→ DESCRIPTION OF THE TASK
From the data below, copy each line that includes the word "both".

--- START ---

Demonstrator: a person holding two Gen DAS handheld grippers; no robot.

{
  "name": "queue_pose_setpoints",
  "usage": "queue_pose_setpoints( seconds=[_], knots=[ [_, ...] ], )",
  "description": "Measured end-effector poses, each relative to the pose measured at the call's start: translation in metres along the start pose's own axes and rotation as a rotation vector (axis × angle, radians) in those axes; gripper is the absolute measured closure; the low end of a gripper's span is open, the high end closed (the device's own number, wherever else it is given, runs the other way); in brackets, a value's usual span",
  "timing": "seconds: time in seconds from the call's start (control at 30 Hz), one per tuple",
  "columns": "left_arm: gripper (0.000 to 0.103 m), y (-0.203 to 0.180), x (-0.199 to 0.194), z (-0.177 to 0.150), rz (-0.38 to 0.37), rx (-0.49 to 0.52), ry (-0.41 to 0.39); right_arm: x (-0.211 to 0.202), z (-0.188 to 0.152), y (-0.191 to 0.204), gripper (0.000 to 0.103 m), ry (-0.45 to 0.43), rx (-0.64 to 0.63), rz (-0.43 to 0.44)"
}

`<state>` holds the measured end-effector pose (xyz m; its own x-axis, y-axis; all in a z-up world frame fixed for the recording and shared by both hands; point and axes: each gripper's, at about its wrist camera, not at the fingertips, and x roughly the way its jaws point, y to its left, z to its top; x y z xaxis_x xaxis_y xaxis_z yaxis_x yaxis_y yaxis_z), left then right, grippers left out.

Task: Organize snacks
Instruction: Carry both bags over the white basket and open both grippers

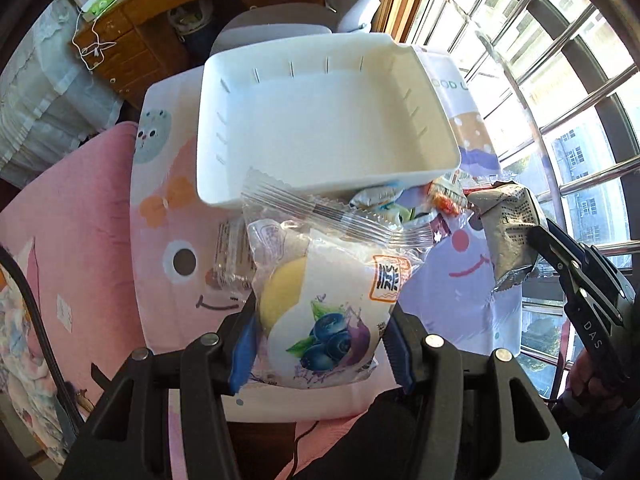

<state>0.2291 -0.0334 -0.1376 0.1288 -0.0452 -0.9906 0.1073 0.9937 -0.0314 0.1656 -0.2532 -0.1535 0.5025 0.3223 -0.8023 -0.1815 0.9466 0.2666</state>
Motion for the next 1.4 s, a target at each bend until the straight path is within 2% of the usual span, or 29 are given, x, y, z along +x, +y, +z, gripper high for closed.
queue_pose_setpoints(
  seconds=[0.17, 0.33, 0.43, 0.77, 0.8, 0.87, 0.9, 1.03, 1.1, 1.4],
  knots=[
    [0.049, 0.014, -0.004, 0.031, 0.001, 0.021, -0.073, 0.002, 0.028, 0.009, 0.084, -0.086, -0.007, -0.01],
    [0.049, 0.029, 0.004, 0.056, -0.03, 0.016, -0.129, 0.016, 0.054, 0.017, 0.084, -0.146, -0.014, -0.021],
    [0.049, 0.038, 0.011, 0.069, -0.057, 0.007, -0.178, 0.031, 0.067, 0.021, 0.084, -0.152, -0.025, -0.032],
    [0.049, 0.055, 0.047, 0.101, -0.11, -0.015, -0.216, 0.075, 0.087, 0.031, 0.083, -0.121, -0.023, -0.028],
    [0.048, 0.056, 0.049, 0.102, -0.111, -0.026, -0.22, 0.077, 0.088, 0.03, 0.083, -0.12, -0.013, -0.022],
    [0.034, 0.057, 0.053, 0.106, -0.123, -0.043, -0.215, 0.085, 0.092, 0.024, 0.081, -0.087, 0.056, 0.017],
    [0.021, 0.058, 0.054, 0.106, -0.129, -0.048, -0.209, 0.089, 0.093, 0.019, 0.081, -0.07, 0.1, 0.043],
    [0.02, 0.056, 0.054, 0.105, -0.136, -0.048, -0.208, 0.092, 0.091, 0.014, 0.078, -0.046, 0.141, 0.038],
    [0.02, 0.055, 0.052, 0.103, -0.137, -0.051, -0.208, 0.09, 0.09, 0.012, 0.07, -0.044, 0.158, 0.041],
    [0.02, 0.043, 0.029, 0.078, -0.108, -0.071, -0.23, 0.071, 0.078, 0.009, 0.056, -0.045, 0.157, 0.034]
  ],
)
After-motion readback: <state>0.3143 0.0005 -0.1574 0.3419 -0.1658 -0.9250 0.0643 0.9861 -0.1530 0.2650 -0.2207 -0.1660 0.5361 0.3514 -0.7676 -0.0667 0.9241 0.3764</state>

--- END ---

→ REPLY TO THE EXERCISE
`<state>` holds the measured end-effector pose (xyz m; its own x-axis, y-axis; all in a z-up world frame fixed for the recording and shared by both hands; point and axes: each gripper's, at about its wrist camera, not at the fingertips, and x roughly the way its jaws point, y to its left, z to its top; x y z xaxis_x xaxis_y xaxis_z yaxis_x yaxis_y yaxis_z), left then right, grippers left out.
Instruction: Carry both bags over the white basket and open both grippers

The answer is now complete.